Devant l’Apple Store de Los Angeles, en 2015. | JONATHAN ALCORN / REUTERS

« Si vous l’avez acheté, vous avez le droit de le réparer » : depuis plusieurs mois, le lobby des réparateurs indépendants, soutenu par des sites spécialisés dans la réparation de matériel électronique, est parvenu à convaincre les élus de huit Etats américains (Nebraska, Minnesota, New York, Massachusetts, Kansas, Wyoming, Illinois, Tennessee) de déposer des projets de loi instituant un « droit à la réparation ».

Ces projets de loi contiennent tous des dispositions imposant aux constructeurs de fournir les informations et les outils de déverrouillage nécessaires aux réparations. Des textes qui visent, sans les nommer, principalement deux entreprises : le fabricant de tracteurs John Deere, qui interdit les réparations de ses machines en dehors des centres agréés, et Apple, qui centralise les réparations de ses iPhone et de ses ordinateurs dans les Apple Store et certains revendeurs agréés. Toute réparation effectuée en dehors de ces magasins invalide la garantie des produits Apple, qui sont par ailleurs conçus pour être difficilement réparables sans accès aux outils internes de l’entreprise – en 2016, une mise à jour logicielle avait même rendu certains téléphones réparés artisanalement inopérables.

Certains des projets de loi, notamment celui envisagé par l’Etat de New York, imposeraient aux constructeurs de matériel électronique de vendre leurs pièces détachées à tous les clients qui en feraient la demande, et pas seulement aux réparateurs avec qui ils sont liés commercialement.

Enjeux particuliers dans le Nebraska

Dans le Nebraska, le projet de loi est l’objet d’un vif débat. Etat agricole et peu peuplé, le Nebraska est concerné au premier plan à la fois par la question de la réparation des tracteurs et par celle des produits Apple – il n’existe qu’un seul Apple Store dans tout l’Etat. Sans surprise, John Deere et Apple contestent, directement ou indirectement, le projet de loi ; le fabricant de tracteur a d’ores et déjà affirmé – sans preuves – que de tels textes multiplieraient les réparations dangereuses, et un représentant d’Apple doit être entendu au début de mars par la commission qui examine le texte.
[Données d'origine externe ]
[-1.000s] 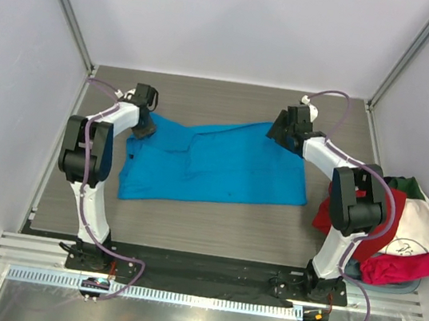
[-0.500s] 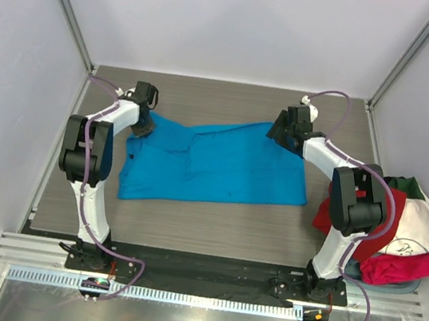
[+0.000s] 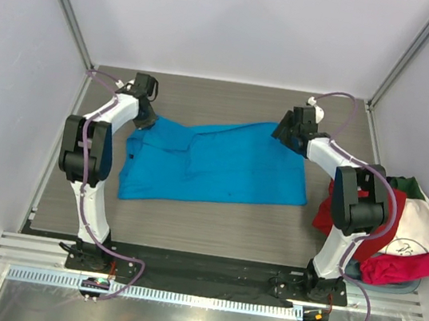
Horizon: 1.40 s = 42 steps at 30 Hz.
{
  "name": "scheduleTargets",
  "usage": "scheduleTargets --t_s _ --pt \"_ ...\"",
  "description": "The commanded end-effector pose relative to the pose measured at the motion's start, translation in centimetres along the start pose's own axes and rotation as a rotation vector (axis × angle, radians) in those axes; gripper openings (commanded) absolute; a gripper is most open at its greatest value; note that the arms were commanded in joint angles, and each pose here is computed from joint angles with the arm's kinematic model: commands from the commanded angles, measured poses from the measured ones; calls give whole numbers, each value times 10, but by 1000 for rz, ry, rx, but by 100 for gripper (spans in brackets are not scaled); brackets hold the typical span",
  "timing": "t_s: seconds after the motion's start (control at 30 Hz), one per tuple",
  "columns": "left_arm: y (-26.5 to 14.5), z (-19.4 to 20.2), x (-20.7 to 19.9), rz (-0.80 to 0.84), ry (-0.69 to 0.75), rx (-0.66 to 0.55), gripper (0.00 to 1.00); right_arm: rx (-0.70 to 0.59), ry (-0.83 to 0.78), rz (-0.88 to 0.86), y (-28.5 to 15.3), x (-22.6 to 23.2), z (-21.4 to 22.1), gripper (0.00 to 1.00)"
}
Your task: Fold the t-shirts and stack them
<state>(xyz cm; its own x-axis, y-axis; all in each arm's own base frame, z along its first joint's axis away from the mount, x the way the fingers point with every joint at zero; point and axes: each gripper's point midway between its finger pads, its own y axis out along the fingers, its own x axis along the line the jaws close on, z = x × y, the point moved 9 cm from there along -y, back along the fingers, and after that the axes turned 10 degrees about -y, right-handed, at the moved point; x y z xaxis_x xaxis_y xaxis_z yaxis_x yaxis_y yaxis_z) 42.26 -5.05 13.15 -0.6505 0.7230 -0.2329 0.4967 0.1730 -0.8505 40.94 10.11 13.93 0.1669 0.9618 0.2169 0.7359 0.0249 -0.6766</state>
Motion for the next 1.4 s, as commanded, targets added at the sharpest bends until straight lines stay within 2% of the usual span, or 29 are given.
scheduleTargets --t_s 0.0,0.37,0.63,0.8,1.07,1.17,1.27,1.33,1.37 --pt "-29 -17 -15 101 -55 5 0 -76 25 -13 -3 1 -22 68" --pt "-60 -24 -24 200 -124 9 0 -112 133 91 30 -18 -67 68" --pt "-79 -31 -33 288 -155 22 0 -121 3 229 61 -24 -97 68" --pt "-83 -32 -36 306 -149 26 0 -52 -47 270 86 -30 -83 62" --pt "-87 -30 -34 316 -148 26 0 -17 -48 295 108 -34 -71 58" --pt "-88 -29 -34 328 -148 43 0 -7 -55 300 112 -35 -68 51" --pt "-88 -28 -34 328 -153 45 0 0 -58 303 112 -36 -66 37" --pt "-91 -28 -35 337 -160 45 0 4 -65 304 109 -37 -65 21" --pt "-94 -29 -35 343 -162 42 0 1 -64 303 109 -36 -66 4"
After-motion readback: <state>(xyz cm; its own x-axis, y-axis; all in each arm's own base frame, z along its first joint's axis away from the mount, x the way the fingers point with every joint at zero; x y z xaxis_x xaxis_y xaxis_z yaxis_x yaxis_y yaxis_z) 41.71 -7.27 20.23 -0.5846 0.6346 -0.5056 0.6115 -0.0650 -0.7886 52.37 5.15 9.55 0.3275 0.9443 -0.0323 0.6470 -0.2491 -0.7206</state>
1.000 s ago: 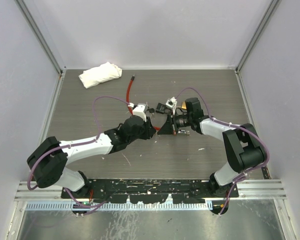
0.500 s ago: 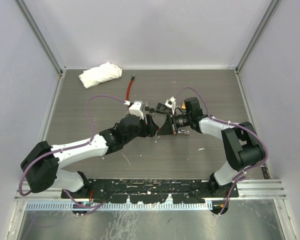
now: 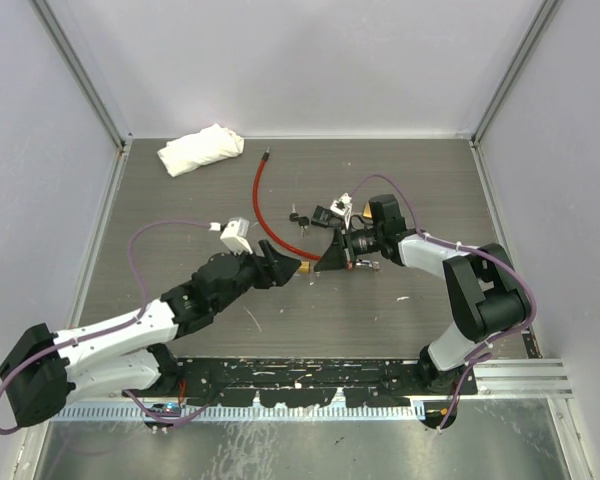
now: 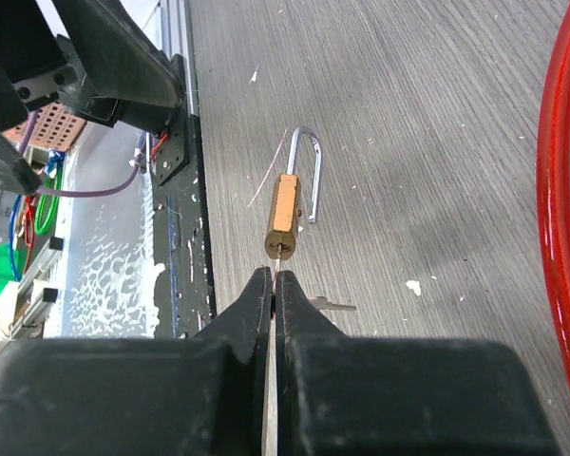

Selon les informations du site spécialisé Motherboard, les représentants d’Apple comptent dissuader les députés en leur expliquant qu’une telle loi risquerait de transformer le Nebraska en « paradis des hackeurs ».

En 2012, un vif débat avait déjà opposé les lobbyistes de l’industrie automobile et les réparateurs indépendants, lors des discussions sur le projet de loi de « droit à la réparation » du Massachusetts. Le texte, issu d’un référendum d’initiative populaire, prévoyait d’imposer aux constructeurs automobiles de founir les outils et les informations nécessaires pour réparer tout modèle de voiture. Soutenu par 86 % des électeurs de l’Etat, il avait été adopté malgré les protestations de l’industrie automobile.